An Evaluation of Core Components of the Federal Healthy Start Program



1. The Logic Model better illustrates the background assumptions that contextual factors influence implementation, which influences outcomes. However, there are a lot of one-sided and two-sided arrows in the graphic that don't seem to indicate influence or causation. Can HRSA explain what they are meant to represent?


(Also see page 4 of the Supporting Statement)


Overall, the goal of this logic model is to illustrate the potential influence of contextual factors in service and system component implementation and features, which then impacts individual and system-level outcomes, which ultimately impact population-level outcomes.


The double-sided arrows in the “Contextual Factors” section of the Logic Model are meant to represent the various characteristics from the individual level up to National and State policy levels that may interact with each other and may impact service and system implementation.


The larger arrows, from Contextual Factors to Implementation, indicate, as mentioned, the influence that contextual factors may have on how the Healthy Start projects then implement their services and systems components and the various features associated with each component.


The implementation of the services and systems may then impact outcomes in the short-, intermediate-, and long-term. Although distinct, the individual and systems short- and intermediate-term outcomes may interact or influence each other. For example, positive individual outcomes may lead participants to become move involved in the Healthy Start project at the systems level.


As short- and intermediate-term individual outcomes unfold, they inevitably will impact longer-term population outcomes.


At the bottom of the logic model are arrows indicating that funding, and in particular, duration of funding may impact a Healthy Start project’s ability to achieve short-, intermediate-, and long-term outcomes.


2. The intermediate and long term systems-based outcomes in the model are vague. For example, in the short term, "increased consumer participation" is a real and measurable outcome, but as a next-step intermediate outcome, it is not evident what "improved consumer voice" means or how it might be measured. Similarly, "improved efficiency of the service system" and "sustained community capacity to reduce disparities in health status in the target community" are not defined concepts. Can HRSA explain how these outcomes will be measured?


(Also see page 5, and 14-15 in the Supporting Statement)
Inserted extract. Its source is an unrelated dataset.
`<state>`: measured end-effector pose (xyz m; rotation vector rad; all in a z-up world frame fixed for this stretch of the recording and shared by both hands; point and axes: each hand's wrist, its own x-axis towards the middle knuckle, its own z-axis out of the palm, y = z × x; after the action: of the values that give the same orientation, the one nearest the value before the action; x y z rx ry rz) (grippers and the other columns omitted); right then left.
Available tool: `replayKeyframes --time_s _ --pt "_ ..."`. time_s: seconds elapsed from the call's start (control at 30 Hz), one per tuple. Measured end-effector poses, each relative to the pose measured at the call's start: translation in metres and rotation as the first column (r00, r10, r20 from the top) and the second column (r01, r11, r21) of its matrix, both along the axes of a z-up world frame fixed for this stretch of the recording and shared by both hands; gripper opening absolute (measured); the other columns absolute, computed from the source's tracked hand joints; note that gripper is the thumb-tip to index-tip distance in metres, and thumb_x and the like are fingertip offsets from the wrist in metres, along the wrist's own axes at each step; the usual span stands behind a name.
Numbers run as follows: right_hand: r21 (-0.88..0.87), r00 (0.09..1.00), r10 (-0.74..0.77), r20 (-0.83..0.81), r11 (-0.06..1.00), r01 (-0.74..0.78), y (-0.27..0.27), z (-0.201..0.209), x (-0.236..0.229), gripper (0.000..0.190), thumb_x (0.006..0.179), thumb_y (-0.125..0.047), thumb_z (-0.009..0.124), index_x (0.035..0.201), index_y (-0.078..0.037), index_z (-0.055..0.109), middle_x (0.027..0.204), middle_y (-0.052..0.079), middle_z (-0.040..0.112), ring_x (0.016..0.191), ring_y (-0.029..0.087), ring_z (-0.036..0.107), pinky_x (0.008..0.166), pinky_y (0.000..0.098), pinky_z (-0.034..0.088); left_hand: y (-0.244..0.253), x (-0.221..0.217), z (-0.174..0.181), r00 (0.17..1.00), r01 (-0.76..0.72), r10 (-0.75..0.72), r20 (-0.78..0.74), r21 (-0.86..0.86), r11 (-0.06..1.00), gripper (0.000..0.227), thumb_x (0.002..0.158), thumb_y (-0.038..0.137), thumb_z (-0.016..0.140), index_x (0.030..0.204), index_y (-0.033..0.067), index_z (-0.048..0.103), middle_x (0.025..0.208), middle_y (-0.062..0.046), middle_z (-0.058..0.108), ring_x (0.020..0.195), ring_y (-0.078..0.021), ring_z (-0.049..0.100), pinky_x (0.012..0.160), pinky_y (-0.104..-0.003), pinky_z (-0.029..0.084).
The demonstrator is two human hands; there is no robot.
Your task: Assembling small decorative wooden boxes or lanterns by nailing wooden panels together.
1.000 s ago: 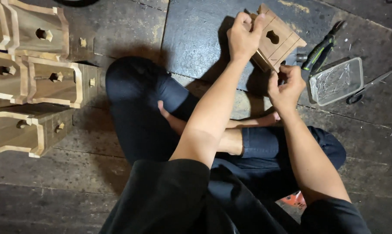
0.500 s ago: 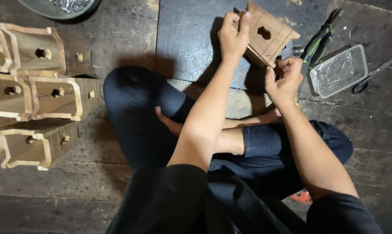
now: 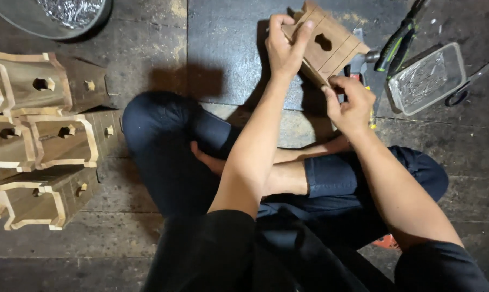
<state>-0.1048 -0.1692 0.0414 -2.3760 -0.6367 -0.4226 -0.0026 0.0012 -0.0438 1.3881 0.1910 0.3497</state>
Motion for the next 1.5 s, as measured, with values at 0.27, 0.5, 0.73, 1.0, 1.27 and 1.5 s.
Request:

The Logic Model for this evalaution sets out the inter-relationships of the service and systems components and potential outcomes. Improved maternal and child health outcomes are the primary focus for evaluating Healthy Start; it is not our intention to measure all areas of the Logic Model. Nevertheless, questions from the 2004 and 2011 Project Director Surveys will provide data to estimate many of the outcomes specified in the Model. Still, it is often difficult to collect “real” measures for intermediate and long-term systems-based outcomes in evaluations. Often, evaluations collect data that can be used to make inferences about achieved outcomes.


For constructs such as consumer participation, consumer voice, efficiency of the service system and sustained community capacity to reduce disparities in the target population, there are a number of questions throughout Sections 1, 5, 6, and 7 of the 2004 survey and Parts A (Section 1, Section 5); B (Section1, Section 2); C (Section1) and D (Section 1) of the 2011 survey that that will be used to define and measure these outcomes. For example, responses to questions about the use of former Healthy Start Participants as Program Staff and Peer Group Leaders for health education sessions, cultural competence of program staff , community participants serving as active members of the Consortium and Grantee reflections will be used to define consumer voice. Comparison of questions from the 2011 and 2004 surveys specifically related to the number, structure, purpose and active membership of Healthy Start Project Consortia will provide sufficient information to make an inference about the improvement of consumer voice.
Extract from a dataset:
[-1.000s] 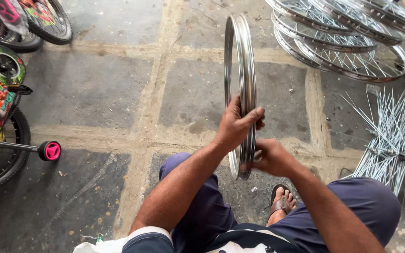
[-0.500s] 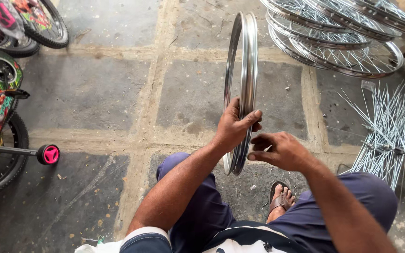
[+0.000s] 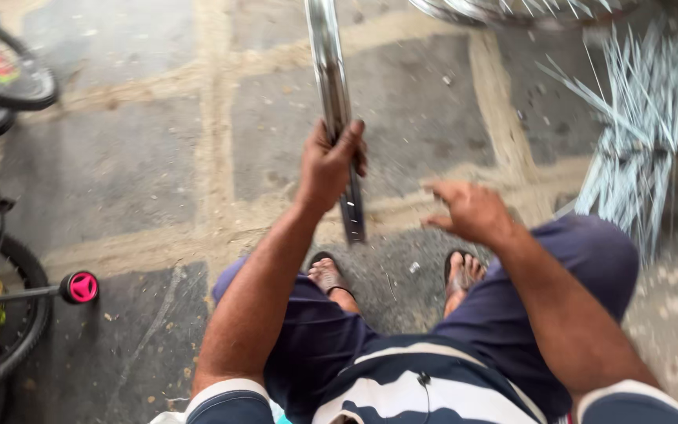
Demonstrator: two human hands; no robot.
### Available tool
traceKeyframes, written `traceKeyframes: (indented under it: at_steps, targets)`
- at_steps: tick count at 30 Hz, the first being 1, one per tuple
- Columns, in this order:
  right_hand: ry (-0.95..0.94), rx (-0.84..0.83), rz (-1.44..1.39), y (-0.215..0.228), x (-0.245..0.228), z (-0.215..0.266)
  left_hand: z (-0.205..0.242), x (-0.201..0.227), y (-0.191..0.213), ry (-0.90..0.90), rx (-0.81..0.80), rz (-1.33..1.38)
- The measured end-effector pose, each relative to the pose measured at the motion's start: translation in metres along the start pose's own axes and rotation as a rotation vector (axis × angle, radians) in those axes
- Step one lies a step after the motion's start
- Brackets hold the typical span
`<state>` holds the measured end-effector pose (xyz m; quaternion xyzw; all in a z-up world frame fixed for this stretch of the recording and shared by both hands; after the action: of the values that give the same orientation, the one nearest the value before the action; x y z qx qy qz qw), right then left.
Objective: The person sits on the floor and installs spokes into a bicycle wheel rim, threading them through the hub and tightening them by hand. They then pick up a separate rim and a bundle of spokes, preparing to continue the assembly.
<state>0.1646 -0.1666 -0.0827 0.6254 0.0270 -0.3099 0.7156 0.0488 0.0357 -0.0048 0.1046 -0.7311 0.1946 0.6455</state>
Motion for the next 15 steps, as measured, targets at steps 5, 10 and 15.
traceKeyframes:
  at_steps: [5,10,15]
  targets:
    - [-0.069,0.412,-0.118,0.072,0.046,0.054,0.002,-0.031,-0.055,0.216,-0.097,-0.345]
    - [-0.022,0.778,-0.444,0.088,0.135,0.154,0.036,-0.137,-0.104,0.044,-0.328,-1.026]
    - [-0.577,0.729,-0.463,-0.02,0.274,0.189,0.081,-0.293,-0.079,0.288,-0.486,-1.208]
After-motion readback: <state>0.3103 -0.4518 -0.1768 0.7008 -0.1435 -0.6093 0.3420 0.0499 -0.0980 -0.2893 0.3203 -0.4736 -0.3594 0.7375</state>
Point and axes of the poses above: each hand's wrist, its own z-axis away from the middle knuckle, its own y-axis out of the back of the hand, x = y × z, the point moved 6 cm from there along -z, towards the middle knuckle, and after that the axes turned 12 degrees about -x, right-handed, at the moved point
Inferences about the "improved efficiency of the service system", or improved coordination of services, will be based on responses to questions in Part A Section 1 of the 2011 Project Director Survey that address the strategies used to raise community awareness of the Healthy Start project, recruit and retain participants, and processes for following up on completion of participant referrals for services.


With inferences about “sustained community capacity”, we expect that communities with active membership in Healthy Start Consortia and with former Healthy Start participants serving as program staff will create a local pool of individuals who are aware of the issues around infant mortality and the resources available to address those issues in their community. We can, therefore, infer that an expansion of this pool over time will lead to sustained community capacity to reduce disparities in health status in the target community. In addition, Project Directors’ responses to the Grantee Reflections sections in the 2004 and 2011 surveys will provide data to define and measure this outcome.


3. At one point (p. 13) the justification states that the analysis of the survey responses will involve comparisons of descriptive statistics about implementation "across grantees and across time." As this is a one-time evaluation, how will the agency compare percentages across time?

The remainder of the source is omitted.